ANZ's base case was a rapid fall in GDP of 8-10 per cent because of the shutdown.
The Reserve Bank and Government had front-footed their response, which was good, she said.
In the short term the focus would likely stay on global credit markets as most economic data was historic.
The data was starting to show the impact, she said, noting bad manufacturing indexes released overnight, "We'll be watching global markets," she said. "Not so much equities, which are all over the shop, but measures of stress in credit markets are very important."
The key was that central banks managed to head those stresses off.
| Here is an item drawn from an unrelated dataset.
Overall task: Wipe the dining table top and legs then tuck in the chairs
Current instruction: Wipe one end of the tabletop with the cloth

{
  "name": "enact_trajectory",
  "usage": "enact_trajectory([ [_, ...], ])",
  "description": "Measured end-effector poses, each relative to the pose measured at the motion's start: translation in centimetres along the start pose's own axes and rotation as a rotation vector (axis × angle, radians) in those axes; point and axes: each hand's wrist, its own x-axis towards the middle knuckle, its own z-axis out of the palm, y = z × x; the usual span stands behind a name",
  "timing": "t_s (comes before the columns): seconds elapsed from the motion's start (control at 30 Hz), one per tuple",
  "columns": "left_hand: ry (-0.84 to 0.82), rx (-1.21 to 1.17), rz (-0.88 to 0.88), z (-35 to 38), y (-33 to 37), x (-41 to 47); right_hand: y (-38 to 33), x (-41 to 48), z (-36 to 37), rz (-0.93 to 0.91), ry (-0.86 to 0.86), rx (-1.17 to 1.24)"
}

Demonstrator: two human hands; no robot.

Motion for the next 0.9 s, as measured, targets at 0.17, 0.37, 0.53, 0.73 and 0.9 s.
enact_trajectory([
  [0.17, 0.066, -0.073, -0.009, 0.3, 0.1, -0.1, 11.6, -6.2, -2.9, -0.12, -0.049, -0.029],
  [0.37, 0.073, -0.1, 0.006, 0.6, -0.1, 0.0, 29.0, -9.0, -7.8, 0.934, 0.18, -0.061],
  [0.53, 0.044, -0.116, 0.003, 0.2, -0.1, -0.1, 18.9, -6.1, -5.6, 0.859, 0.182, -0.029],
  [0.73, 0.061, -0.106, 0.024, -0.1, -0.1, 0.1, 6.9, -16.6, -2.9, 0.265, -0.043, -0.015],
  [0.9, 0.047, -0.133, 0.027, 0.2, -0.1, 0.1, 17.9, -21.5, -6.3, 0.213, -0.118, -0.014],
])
"You need the money and credit to keep flowing in the economy," she said: "Not so companies can rush out and invest, but just so that we can all get through this."
A new report from global research unit Morningstar also struck an optimistic tone this morning, while recognising that a complete economic recovery may take some years.
"We expect the Covid-19 impact to be severe in 2020, with global GDP growing 2 per cent below trend," Morningstar analysts said.
"However, we anticipate a vaccine ready to be deployed by mid- to late 2021, setting the stage for a return to normality and a quick recovery of the global economy in 2021."
The dramatic monetary and fiscal interventions announced by central banks and governments globally would provide "enormous tailwinds for the world economy to grow above trend and undo most of the damage by 2024".